▶ Exercise objective: Extract from the entries below, exactly as given, only the lines from the line containing "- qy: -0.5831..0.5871" to the line containing "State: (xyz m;", both lines included.

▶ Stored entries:
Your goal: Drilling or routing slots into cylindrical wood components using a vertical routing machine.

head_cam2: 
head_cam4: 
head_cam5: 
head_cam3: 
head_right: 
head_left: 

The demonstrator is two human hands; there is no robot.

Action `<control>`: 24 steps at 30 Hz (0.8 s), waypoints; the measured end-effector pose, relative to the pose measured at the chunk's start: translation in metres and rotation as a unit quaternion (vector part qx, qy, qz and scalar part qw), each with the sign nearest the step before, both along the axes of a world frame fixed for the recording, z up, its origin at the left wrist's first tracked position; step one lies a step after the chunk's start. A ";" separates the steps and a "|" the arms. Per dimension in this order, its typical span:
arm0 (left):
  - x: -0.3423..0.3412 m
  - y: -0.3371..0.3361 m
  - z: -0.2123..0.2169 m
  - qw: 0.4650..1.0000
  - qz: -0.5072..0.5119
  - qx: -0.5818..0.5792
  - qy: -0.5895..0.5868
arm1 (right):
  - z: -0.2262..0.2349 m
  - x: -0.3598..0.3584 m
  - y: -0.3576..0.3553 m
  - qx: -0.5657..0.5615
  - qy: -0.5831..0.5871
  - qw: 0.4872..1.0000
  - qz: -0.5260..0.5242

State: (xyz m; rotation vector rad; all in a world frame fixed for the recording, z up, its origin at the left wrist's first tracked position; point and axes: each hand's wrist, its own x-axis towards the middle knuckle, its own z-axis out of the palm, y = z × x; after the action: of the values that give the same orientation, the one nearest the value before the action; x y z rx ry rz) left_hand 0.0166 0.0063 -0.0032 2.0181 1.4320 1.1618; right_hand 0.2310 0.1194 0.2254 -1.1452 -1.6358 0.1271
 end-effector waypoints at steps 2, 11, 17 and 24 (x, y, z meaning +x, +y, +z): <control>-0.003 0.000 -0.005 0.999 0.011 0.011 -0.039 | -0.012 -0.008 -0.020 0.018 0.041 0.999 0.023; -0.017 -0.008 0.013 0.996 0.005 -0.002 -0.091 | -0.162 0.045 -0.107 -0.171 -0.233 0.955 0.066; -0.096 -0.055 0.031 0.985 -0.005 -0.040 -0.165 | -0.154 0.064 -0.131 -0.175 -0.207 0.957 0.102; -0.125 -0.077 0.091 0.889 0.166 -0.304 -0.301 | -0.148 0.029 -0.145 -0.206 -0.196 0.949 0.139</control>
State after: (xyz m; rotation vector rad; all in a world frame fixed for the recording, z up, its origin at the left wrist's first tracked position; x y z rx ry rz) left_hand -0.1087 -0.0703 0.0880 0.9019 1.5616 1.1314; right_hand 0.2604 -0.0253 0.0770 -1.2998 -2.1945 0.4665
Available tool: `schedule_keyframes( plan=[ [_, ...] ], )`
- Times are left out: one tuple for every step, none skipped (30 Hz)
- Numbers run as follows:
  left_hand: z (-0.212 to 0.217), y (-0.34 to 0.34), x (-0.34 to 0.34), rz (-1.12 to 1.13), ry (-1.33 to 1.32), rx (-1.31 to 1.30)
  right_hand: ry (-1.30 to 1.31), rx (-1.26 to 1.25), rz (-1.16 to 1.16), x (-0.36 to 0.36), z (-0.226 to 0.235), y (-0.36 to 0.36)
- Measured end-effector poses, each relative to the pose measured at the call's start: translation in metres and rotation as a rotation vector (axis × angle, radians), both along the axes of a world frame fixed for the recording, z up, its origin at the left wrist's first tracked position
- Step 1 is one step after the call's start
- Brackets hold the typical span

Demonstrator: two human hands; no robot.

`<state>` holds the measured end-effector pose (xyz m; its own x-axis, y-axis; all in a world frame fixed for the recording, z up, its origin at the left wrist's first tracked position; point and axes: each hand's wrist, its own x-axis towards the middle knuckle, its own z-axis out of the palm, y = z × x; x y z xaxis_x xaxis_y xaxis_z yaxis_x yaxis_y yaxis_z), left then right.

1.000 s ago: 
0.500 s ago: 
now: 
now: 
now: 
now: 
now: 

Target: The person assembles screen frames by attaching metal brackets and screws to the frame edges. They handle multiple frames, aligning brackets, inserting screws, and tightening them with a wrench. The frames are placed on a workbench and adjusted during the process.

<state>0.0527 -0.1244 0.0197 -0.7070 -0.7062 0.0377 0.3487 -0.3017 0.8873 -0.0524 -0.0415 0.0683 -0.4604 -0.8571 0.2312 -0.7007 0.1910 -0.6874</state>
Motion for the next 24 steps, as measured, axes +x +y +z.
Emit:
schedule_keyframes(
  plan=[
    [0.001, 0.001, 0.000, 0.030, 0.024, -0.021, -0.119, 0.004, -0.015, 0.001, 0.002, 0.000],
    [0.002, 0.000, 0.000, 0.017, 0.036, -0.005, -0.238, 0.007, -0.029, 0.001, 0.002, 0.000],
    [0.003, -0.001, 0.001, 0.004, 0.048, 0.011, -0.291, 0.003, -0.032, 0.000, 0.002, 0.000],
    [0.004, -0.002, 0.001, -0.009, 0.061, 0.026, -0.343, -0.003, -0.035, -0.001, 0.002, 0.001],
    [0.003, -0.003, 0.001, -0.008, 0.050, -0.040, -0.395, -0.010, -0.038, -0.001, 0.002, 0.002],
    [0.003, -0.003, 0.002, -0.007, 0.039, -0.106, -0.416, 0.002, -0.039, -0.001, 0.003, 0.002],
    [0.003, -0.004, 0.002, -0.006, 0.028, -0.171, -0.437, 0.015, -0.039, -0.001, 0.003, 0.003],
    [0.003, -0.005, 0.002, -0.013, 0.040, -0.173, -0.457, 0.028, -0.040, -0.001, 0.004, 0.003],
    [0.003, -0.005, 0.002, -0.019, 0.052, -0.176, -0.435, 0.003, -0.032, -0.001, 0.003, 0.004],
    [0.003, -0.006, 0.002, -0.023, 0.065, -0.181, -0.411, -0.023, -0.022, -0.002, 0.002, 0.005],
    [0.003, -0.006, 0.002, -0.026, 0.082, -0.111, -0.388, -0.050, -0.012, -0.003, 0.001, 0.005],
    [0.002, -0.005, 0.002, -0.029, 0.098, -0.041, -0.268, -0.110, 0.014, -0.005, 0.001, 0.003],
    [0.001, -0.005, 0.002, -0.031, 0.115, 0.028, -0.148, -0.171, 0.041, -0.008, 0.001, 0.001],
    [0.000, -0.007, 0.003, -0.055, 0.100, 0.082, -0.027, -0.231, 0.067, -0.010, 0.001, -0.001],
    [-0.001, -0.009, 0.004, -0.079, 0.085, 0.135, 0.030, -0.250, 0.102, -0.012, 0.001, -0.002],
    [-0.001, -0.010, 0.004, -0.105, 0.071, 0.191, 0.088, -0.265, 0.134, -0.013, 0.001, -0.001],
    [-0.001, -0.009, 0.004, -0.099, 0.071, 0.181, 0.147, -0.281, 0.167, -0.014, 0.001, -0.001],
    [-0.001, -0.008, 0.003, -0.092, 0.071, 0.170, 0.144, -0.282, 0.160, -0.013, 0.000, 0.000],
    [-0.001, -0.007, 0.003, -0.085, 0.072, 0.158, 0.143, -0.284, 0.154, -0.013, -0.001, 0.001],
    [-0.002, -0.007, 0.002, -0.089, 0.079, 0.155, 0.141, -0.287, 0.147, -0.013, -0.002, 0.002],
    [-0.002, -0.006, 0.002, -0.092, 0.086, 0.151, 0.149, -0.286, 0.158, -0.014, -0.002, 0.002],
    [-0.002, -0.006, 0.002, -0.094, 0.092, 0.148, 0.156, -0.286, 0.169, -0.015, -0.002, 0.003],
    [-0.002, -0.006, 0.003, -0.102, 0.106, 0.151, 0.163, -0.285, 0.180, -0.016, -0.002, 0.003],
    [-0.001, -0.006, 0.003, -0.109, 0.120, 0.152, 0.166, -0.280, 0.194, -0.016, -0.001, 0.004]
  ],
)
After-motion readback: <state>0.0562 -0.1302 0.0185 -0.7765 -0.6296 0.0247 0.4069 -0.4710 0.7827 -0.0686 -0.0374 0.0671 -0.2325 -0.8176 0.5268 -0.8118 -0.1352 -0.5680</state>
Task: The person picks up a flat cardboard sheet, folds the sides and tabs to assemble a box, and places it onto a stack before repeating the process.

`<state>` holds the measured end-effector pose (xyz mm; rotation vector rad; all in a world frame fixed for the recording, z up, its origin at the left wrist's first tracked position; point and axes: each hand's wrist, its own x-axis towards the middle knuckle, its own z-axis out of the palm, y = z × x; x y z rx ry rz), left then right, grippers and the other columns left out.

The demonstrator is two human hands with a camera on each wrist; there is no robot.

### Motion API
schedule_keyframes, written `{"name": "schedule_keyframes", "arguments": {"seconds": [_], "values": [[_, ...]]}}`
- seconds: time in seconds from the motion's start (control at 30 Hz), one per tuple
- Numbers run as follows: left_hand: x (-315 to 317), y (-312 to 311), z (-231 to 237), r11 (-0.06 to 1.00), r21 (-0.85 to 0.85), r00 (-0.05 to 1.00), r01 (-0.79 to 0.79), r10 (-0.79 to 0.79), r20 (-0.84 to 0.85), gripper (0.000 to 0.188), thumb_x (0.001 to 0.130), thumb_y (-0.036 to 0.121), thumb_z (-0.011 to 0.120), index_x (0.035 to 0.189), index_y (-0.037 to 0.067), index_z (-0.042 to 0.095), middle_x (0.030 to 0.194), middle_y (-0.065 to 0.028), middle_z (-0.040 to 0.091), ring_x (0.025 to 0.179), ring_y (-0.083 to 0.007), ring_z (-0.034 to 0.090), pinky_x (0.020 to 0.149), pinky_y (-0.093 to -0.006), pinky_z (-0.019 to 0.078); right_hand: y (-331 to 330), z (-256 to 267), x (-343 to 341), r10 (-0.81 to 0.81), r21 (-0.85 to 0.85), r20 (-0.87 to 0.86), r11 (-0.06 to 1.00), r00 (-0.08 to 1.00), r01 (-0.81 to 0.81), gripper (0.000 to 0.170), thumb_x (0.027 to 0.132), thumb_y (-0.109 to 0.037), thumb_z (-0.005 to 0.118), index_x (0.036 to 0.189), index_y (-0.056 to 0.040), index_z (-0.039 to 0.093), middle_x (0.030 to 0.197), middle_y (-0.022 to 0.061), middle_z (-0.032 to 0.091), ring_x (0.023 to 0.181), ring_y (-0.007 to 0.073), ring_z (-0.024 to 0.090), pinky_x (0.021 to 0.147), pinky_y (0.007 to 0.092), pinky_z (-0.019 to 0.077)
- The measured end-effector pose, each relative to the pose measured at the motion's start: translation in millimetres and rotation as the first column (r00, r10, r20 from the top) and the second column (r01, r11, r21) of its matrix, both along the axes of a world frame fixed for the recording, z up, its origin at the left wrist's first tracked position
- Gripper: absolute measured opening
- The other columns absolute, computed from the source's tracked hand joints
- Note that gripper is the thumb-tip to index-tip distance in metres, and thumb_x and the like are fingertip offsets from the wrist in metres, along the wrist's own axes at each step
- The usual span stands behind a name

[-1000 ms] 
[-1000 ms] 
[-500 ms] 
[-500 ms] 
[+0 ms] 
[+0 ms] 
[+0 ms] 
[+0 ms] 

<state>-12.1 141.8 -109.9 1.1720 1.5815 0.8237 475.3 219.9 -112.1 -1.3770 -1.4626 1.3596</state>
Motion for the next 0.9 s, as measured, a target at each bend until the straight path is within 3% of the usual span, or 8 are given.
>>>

▶ Exercise solution:
  - qy: -0.5831..0.5871
  - qw: 0.4872..1.0000
  - qz: -0.5260..0.5242

State: (xyz m; rotation vector rad; all in a world frame fixed for the recording, z up, its origin at the left wrist's first tracked position; point and axes: each hand's wrist, its own x-axis towards the middle knuckle, its own z-axis out of the palm, y = z × x; after the action: of the values that give the same orientation, the one nearest the value before the action; x y z rx ry rz) left_hand 0.0166 0.0063 -0.0032 2.0181 1.4320 1.1618; right_hand 0.2310 0.1194 0.2254 -1.1452 -1.6358 0.1271

Nothing more remains to be added to the answer.